▸ **WHAT THE TASK REQUIRES**
Copy out the lines of the records below, and only those lines, from the one with "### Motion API" through the one with "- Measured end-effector", exactly as they appear.

▸ **TASK MATERIAL**
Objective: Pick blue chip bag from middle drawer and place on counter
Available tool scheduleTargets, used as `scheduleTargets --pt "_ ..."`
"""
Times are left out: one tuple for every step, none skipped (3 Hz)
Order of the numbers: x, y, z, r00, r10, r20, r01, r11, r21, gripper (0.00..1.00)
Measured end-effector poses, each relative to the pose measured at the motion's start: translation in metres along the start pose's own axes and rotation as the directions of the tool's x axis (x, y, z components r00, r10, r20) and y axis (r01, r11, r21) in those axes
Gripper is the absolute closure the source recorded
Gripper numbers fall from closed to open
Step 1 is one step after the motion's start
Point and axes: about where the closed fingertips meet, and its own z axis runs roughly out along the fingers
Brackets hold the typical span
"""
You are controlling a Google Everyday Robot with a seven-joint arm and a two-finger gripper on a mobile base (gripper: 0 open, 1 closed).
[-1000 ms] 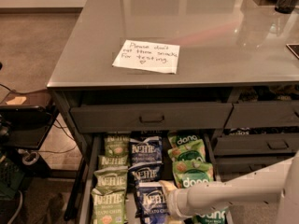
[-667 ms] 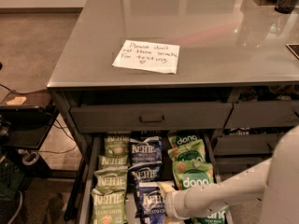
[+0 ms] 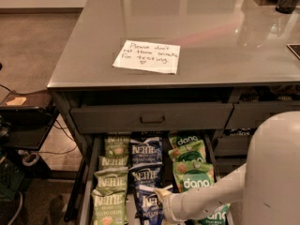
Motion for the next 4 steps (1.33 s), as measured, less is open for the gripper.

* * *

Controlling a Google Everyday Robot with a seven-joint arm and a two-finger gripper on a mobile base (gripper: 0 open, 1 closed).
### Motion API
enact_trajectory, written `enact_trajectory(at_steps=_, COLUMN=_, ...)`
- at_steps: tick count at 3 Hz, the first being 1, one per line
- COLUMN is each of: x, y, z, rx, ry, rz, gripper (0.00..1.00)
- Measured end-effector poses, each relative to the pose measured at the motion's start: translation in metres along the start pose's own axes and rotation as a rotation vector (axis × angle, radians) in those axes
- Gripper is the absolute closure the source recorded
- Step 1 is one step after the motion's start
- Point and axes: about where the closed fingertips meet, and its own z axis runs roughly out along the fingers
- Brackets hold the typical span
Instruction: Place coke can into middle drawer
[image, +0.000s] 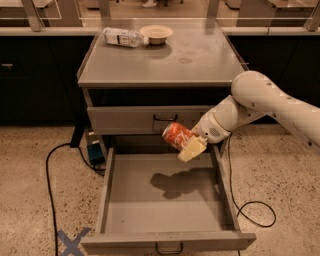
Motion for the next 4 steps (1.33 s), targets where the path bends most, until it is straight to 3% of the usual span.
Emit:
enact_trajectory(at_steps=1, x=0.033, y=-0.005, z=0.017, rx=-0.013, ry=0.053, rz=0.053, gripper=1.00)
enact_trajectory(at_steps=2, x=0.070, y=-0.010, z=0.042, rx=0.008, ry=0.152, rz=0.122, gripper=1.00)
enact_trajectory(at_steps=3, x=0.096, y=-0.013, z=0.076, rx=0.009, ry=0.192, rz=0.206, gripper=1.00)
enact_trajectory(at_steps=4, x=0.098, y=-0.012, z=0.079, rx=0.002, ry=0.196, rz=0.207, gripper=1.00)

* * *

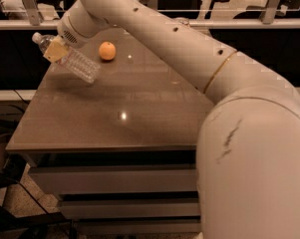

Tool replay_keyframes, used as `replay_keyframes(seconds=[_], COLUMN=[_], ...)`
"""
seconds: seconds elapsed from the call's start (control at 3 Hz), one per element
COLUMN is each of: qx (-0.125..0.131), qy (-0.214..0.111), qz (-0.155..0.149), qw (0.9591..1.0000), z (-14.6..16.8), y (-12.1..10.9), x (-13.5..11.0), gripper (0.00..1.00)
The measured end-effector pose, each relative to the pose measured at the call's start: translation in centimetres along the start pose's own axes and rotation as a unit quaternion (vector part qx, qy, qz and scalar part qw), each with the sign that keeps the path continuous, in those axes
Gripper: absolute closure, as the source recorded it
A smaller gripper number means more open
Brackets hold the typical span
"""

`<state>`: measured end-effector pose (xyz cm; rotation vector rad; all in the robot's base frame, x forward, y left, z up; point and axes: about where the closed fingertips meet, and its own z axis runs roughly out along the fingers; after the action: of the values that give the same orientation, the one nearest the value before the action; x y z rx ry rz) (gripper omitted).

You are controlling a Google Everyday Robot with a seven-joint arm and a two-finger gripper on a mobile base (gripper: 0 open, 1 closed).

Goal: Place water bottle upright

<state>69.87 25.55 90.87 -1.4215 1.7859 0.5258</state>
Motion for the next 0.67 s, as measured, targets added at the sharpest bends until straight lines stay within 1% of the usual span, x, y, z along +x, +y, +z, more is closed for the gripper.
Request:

▸ **PROBLEM SOLUTION**
### Motion API
enact_trajectory, written `enact_trajectory(at_steps=_, COLUMN=_, ...)`
- at_steps: tick count at 3 Hz, the first being 1, one per line
- COLUMN is each of: x, y, z, rx, ry, rz, gripper (0.00..1.00)
- Measured end-effector poses, each relative to the pose measured at the motion's start: translation in metres along the start pose's own axes and rotation as a rotation vector (axis × angle, radians) in those axes

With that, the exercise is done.